Exercise requirements:
Take each line from the material below that includes the string "step" and copy it.
::::::
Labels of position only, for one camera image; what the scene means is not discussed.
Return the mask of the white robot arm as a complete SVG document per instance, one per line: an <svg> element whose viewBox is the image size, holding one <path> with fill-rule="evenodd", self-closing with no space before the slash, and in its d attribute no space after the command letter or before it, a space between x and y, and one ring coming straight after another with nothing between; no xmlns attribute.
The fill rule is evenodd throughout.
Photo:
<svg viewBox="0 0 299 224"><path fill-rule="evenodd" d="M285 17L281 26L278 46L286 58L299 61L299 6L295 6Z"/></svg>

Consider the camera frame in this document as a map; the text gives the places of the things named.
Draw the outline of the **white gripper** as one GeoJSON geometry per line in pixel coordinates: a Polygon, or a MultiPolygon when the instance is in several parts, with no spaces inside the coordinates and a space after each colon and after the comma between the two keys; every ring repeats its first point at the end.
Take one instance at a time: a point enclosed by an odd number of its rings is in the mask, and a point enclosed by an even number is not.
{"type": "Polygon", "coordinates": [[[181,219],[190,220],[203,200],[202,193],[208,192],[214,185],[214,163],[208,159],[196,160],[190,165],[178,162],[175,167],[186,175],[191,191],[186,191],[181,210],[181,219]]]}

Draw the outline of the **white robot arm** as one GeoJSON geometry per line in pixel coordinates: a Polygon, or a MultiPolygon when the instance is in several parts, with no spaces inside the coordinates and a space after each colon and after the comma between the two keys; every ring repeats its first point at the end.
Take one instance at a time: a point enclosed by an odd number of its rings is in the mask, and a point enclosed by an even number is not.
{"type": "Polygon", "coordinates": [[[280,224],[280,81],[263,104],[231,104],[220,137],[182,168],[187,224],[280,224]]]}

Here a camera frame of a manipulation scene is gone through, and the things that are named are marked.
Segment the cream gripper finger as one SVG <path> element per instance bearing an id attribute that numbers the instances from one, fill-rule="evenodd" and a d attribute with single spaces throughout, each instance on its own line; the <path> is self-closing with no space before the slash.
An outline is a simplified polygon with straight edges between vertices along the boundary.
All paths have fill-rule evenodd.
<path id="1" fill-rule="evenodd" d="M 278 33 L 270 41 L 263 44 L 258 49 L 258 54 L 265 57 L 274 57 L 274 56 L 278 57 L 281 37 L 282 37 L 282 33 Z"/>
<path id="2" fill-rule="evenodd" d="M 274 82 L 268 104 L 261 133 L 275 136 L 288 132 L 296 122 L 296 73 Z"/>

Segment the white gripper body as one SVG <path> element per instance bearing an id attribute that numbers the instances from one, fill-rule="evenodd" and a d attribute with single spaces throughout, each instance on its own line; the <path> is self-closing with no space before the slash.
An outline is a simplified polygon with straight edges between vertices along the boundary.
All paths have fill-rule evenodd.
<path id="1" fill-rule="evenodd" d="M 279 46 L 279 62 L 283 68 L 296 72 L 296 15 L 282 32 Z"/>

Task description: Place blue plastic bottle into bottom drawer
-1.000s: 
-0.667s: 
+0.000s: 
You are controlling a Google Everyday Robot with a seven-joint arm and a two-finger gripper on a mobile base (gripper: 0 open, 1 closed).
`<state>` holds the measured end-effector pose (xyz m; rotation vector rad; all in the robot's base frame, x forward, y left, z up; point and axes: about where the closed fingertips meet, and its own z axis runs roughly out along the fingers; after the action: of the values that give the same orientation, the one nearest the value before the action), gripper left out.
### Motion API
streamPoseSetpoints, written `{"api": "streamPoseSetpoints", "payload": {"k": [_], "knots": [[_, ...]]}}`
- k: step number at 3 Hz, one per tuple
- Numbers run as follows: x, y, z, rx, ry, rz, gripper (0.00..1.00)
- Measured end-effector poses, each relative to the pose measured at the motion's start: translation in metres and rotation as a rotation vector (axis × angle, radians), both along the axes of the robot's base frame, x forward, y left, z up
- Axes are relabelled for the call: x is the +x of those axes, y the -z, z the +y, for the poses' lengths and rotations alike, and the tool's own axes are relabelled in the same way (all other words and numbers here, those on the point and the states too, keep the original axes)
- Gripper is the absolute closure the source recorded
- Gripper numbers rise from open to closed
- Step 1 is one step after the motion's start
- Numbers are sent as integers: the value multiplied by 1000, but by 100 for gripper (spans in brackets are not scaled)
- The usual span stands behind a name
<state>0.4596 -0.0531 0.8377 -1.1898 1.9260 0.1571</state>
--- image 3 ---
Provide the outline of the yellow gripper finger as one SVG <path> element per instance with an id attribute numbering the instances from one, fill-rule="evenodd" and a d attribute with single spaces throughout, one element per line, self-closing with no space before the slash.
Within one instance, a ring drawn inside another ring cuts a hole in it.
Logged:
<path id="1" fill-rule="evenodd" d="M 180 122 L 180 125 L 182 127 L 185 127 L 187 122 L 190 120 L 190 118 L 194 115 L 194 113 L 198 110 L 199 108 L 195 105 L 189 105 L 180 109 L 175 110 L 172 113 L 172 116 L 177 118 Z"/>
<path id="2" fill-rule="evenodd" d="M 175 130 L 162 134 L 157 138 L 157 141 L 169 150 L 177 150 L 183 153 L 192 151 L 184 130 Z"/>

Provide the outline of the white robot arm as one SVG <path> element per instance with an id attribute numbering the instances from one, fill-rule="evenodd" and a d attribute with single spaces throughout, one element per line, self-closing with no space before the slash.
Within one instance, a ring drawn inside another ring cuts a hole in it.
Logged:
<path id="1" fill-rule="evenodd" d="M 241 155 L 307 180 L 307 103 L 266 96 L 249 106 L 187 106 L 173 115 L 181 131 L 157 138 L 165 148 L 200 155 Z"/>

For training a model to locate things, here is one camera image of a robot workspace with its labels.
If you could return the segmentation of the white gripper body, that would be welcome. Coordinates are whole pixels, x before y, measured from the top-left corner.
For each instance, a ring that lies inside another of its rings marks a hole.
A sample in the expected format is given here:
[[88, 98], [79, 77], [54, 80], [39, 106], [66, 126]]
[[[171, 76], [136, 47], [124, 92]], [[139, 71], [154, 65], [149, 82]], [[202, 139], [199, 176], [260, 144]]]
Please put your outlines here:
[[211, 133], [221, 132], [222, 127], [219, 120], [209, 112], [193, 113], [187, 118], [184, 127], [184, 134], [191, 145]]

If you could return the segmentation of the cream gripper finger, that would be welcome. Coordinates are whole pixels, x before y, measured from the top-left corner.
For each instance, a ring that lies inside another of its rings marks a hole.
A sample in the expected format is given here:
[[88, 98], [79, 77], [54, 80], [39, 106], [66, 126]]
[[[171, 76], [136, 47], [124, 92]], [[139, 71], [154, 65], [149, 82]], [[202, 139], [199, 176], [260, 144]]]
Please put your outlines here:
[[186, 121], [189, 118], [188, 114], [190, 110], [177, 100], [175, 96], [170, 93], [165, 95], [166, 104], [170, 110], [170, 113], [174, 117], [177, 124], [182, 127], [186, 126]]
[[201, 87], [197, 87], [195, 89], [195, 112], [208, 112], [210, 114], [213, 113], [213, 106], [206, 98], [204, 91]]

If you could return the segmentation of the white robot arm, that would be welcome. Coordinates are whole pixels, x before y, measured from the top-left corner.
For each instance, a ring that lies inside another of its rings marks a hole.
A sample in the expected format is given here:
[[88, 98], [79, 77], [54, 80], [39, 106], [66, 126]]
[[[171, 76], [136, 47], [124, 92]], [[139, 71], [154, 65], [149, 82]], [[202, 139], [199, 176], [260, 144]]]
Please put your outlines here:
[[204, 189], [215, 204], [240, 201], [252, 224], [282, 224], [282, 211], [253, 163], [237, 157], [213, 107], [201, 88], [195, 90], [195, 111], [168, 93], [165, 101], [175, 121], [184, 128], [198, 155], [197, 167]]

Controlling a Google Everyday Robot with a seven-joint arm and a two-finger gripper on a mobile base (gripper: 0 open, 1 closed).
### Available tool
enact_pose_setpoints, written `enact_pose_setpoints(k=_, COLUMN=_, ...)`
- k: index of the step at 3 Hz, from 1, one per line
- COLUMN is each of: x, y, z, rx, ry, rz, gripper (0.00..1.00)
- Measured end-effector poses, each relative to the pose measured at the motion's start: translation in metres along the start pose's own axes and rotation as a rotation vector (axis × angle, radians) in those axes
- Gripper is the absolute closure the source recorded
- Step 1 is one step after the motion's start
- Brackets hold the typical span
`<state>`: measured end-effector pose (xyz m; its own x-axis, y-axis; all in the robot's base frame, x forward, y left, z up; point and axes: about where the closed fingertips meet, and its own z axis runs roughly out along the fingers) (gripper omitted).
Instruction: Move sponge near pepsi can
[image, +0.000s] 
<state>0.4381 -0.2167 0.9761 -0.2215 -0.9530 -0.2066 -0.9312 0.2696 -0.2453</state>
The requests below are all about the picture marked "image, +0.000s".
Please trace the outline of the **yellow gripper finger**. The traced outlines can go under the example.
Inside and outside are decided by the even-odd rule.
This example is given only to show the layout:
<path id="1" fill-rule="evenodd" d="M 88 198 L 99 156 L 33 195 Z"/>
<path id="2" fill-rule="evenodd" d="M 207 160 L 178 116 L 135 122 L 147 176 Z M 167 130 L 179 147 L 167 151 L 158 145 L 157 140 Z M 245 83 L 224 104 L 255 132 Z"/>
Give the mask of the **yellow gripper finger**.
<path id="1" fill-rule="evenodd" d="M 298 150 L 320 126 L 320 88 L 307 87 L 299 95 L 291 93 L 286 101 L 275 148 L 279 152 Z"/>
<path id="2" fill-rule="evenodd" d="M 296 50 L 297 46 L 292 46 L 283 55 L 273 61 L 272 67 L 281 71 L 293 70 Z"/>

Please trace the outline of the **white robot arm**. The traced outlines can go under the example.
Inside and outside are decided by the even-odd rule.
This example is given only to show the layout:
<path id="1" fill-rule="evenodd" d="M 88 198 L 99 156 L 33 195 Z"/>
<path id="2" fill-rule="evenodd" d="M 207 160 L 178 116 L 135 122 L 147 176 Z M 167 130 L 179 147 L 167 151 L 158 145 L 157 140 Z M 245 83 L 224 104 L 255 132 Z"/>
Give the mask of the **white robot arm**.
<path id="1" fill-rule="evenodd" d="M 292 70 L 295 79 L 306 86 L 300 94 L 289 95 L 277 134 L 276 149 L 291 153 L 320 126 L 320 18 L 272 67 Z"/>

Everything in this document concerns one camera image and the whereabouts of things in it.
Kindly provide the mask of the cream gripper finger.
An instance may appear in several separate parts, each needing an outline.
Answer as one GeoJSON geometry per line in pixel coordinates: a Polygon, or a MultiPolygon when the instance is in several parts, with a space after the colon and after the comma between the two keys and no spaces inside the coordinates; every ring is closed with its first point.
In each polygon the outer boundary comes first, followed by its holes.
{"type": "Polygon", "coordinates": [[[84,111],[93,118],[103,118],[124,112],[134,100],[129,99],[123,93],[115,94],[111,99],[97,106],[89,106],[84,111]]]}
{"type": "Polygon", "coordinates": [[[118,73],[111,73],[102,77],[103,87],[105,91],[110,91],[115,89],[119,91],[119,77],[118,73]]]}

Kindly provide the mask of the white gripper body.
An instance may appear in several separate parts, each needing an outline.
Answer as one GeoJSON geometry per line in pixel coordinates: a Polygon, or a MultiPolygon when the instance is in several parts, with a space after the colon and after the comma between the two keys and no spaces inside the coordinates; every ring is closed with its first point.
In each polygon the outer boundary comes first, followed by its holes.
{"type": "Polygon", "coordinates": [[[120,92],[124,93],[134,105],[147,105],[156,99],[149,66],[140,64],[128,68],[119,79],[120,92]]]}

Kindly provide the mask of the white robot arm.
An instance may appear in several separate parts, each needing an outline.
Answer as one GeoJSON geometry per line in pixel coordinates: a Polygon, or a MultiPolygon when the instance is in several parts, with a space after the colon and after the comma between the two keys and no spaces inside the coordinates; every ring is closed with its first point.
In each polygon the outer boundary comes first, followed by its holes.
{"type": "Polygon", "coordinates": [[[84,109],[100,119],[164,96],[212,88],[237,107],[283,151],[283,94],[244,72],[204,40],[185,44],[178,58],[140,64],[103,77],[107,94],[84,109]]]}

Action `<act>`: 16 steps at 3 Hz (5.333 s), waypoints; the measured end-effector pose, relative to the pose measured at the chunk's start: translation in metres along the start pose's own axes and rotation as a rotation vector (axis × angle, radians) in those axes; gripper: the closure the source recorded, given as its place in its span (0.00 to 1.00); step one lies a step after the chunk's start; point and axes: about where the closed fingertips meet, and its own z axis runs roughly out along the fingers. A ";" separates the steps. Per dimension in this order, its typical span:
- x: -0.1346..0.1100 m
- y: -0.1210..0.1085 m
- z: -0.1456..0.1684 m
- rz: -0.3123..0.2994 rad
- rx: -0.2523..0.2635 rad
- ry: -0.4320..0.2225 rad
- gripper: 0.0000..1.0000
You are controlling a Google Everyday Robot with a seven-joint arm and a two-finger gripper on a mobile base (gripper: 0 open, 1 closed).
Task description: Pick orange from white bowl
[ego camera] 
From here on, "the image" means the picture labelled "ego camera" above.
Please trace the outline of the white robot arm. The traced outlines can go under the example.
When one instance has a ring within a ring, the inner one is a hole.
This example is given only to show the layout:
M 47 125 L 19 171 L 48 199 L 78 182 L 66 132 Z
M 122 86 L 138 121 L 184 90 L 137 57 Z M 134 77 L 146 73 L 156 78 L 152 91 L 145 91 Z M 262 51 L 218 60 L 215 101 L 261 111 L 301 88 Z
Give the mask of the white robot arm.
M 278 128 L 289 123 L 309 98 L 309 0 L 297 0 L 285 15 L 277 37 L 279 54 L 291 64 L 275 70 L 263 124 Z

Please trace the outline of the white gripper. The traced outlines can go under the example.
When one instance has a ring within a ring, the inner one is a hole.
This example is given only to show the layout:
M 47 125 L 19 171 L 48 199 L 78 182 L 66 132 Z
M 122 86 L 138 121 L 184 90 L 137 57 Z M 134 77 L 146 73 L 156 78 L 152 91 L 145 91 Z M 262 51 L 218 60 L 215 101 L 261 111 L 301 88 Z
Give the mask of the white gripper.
::::::
Result for this exercise:
- k: step number at 3 Hz, one per tuple
- Step 1 is one step after the motion's start
- k: index of the step at 3 Hz, from 1, one per line
- Step 1 is one step after the motion's start
Action `<act>`: 16 steps at 3 Hz (5.333 s), waypoints; the measured end-effector pose, relative to the pose measured at the chunk's start: translation in metres along the start pose's own axes and rotation as a rotation vector (axis × angle, radians) in those axes; gripper: the closure the source recorded, given as its place in its span (0.00 to 1.00); step one lies a step after the chunk's start; point and axes: about where the closed fingertips meet, and its own z axis runs roughly out along the fingers. A ";" separates the steps. Per dimension in this order, its typical span:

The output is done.